▶ **TASK STATEMENT**: In the records that follow, find the line with "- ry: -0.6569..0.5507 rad"; from there, retype every line exactly through the line with "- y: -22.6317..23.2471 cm", which also belongs to the answer.

▶ **RECORDS SUPPLIED**:
=== Begin Enclosure ===

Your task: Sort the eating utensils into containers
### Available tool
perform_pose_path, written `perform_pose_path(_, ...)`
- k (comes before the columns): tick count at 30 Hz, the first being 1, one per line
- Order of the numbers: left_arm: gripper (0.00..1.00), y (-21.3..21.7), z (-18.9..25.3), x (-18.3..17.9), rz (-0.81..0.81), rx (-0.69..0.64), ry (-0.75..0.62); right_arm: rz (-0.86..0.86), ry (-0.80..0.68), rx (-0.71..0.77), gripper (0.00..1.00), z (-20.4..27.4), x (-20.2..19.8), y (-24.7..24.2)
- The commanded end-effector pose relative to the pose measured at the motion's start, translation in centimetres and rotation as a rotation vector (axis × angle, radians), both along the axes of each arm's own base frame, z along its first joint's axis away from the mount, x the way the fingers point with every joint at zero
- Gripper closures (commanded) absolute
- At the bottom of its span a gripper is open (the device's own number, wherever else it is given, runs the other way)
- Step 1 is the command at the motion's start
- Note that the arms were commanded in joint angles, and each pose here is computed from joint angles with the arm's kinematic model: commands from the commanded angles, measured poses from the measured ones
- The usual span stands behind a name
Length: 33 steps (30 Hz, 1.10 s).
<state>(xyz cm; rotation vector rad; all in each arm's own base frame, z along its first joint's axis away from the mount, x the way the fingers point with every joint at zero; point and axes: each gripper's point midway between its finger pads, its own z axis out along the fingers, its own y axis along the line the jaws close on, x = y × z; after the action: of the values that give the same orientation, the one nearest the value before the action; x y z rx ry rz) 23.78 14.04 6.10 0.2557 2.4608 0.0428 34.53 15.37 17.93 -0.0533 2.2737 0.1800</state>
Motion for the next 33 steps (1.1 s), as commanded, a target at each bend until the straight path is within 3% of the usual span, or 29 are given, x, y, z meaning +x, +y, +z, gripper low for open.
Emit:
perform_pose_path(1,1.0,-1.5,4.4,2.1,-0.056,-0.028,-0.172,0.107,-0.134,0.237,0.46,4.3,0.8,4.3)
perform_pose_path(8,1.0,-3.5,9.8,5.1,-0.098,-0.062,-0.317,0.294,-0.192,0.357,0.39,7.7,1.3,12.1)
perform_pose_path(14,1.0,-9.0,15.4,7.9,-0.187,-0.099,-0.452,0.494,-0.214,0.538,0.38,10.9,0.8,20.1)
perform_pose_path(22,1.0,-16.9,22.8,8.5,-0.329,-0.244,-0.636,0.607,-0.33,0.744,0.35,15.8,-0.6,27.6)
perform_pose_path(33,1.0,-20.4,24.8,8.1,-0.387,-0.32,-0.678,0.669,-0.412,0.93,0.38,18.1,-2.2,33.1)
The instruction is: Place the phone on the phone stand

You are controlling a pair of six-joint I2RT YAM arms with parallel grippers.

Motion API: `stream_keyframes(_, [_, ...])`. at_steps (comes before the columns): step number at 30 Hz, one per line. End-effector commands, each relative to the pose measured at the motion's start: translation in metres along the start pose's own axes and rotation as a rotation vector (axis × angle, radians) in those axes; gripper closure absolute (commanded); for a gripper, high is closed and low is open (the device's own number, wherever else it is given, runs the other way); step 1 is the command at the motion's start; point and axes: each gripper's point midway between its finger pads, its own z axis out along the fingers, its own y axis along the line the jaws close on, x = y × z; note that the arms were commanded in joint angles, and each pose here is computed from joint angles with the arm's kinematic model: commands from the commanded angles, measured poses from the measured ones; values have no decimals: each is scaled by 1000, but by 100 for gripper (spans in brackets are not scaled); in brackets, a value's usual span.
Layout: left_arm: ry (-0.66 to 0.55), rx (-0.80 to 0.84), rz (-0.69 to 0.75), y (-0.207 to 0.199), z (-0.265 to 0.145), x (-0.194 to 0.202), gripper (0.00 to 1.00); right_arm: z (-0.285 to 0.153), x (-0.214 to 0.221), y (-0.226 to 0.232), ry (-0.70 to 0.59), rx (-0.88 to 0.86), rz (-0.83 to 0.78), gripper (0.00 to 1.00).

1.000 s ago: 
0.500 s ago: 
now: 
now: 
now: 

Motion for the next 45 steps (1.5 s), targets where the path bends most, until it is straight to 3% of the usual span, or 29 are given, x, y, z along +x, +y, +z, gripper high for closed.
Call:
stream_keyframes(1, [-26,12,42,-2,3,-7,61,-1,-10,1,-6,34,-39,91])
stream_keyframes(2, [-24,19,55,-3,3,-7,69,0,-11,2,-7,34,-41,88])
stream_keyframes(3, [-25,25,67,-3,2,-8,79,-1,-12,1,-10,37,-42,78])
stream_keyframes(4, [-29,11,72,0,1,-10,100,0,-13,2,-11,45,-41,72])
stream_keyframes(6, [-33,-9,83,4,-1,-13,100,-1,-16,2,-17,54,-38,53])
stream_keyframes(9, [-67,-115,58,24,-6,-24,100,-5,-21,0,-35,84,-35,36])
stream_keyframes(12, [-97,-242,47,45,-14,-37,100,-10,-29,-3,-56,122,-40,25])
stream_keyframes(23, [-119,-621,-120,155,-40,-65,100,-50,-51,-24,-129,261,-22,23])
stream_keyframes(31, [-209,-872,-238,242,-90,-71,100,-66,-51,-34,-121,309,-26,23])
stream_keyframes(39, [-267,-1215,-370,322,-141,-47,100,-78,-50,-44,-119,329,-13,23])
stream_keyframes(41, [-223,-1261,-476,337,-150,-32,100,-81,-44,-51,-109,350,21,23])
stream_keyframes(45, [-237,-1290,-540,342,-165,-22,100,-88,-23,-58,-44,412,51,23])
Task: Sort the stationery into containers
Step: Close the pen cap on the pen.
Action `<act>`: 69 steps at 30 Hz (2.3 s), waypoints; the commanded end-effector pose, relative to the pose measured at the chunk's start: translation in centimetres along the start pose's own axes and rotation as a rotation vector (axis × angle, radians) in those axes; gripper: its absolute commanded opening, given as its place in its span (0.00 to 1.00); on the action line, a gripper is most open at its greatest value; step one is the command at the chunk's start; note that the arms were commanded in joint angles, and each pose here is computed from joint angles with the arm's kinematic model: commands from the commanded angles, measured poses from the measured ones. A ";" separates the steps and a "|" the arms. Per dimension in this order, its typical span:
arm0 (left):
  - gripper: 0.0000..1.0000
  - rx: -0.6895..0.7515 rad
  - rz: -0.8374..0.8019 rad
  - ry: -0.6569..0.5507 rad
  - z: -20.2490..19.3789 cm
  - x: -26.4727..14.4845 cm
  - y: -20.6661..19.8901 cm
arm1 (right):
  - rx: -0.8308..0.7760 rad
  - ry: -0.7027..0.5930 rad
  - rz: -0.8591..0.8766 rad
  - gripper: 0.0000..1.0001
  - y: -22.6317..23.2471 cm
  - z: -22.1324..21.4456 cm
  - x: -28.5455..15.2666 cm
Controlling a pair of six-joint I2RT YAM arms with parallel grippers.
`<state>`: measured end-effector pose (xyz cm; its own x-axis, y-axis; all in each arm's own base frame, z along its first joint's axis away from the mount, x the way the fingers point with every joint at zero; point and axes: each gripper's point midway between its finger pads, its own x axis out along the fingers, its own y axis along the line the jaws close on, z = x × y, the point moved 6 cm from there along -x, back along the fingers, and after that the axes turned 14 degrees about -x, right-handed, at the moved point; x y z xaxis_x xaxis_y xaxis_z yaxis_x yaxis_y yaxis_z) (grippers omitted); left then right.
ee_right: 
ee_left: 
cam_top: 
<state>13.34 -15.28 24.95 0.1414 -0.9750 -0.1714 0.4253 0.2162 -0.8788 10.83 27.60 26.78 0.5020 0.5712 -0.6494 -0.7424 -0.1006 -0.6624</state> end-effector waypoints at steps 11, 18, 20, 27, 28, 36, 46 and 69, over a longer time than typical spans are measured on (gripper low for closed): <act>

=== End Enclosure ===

▶ **EXERCISE SOLUTION**:
  - ry: -0.6569..0.5507 rad
  - z: -20.2490..19.3789 cm
  - x: -26.4727..14.4845 cm
  - y: -20.6661..19.8901 cm
arm1 (right):
  - rx: -0.8308..0.7760 rad
  - ry: -0.7027..0.5930 rad
  - rz: -0.8591..0.8766 rad
  - gripper: 0.0000..1.0001
  - y: -22.6317..23.2471 cm

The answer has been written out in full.